If any step fails, the pipeline stops and the old (blue) version stays live, giving you a built‑in rollback.
Step 5: Store secrets safely
In your GitHub repo settings, add the following secrets:
AWS_ACCESS_KEY_IDAWS_SECRET_ACCESS_KEYECR_REGISTRY– the URI of the ECR repo (e.g.,123456789012.dkr.ecr.us-east-1.amazonaws.com/my-app)
Never hard‑code credentials; GitHub Actions will inject them at runtime.
Step 6: Test it locally
Before you push to main, run the workflow on a feature branch and watch the AWS console. Verify that:
- The green service spins up with the new image.
- The ALB health checks turn green.
- Traffic moves without any 5xx errors.
A quick curl loop against the public ALB URL can surface any hiccups early.

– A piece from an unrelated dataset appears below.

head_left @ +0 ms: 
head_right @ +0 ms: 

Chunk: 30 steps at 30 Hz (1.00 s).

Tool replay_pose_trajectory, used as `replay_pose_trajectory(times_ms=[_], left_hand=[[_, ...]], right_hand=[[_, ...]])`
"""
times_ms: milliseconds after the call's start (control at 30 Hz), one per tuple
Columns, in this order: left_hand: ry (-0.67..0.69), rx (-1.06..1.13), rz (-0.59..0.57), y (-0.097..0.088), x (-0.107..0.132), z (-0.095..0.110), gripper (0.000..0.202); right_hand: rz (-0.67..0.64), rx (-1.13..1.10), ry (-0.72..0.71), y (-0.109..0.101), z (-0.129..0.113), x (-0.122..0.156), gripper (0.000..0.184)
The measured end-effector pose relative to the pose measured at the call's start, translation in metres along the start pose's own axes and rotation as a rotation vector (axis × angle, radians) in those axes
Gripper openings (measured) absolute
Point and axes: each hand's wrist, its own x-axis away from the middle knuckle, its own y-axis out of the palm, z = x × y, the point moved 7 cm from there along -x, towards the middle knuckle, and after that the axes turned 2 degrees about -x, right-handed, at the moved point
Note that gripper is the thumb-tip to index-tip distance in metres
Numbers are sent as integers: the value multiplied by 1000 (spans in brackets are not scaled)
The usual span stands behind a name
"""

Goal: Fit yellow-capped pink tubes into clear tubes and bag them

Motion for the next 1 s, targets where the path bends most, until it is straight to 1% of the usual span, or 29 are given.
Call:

Common pitfalls and how to avoid them
| Issue | Why it happens | Fix |
|---|---|---|
| Health check timeout | Target group health check path returns 404 or takes too long | Make sure your app responds to /health quickly and returns 200 |
| IAM permission errors | GitHub Actions role missing ecs:UpdateService or elasticloadbalancing:* | Add the missing actions to the IAM policy attached to the GitHub OIDC role |
| Image not found | SHA tag not pushed or task definition still points at old tag | Confirm both latest and SHA tags are pushed; double‑check the task definition rendering step |
A quick personal note
When I first tried blue/green on a legacy monolith, I spent an entire weekend chasing a stray environment variable that broke the green stack. The lesson? Keep your config as code and test it in the same container you’ll ship. That habit saved me countless late‑night fire drills later.
Wrap‑up
Zero‑downtime deployments feel like magic until you see the pieces line up: a clean Docker image, a well‑defined task, two identical services, and an ALB that can flip traffic like a light switch. With GitHub Actions handling the orchestration, you get repeatable, auditable releases that keep users blissfully unaware of any behind‑the‑scenes work.
Give this pipeline a spin on a sandbox account, tweak the health checks to match your app, and you’ll have a solid foundation for reliable, fast releases. The DevOps Chronicle will keep sharing more tips, so stay tuned for deeper dives into canary releases and automated rollback strategies.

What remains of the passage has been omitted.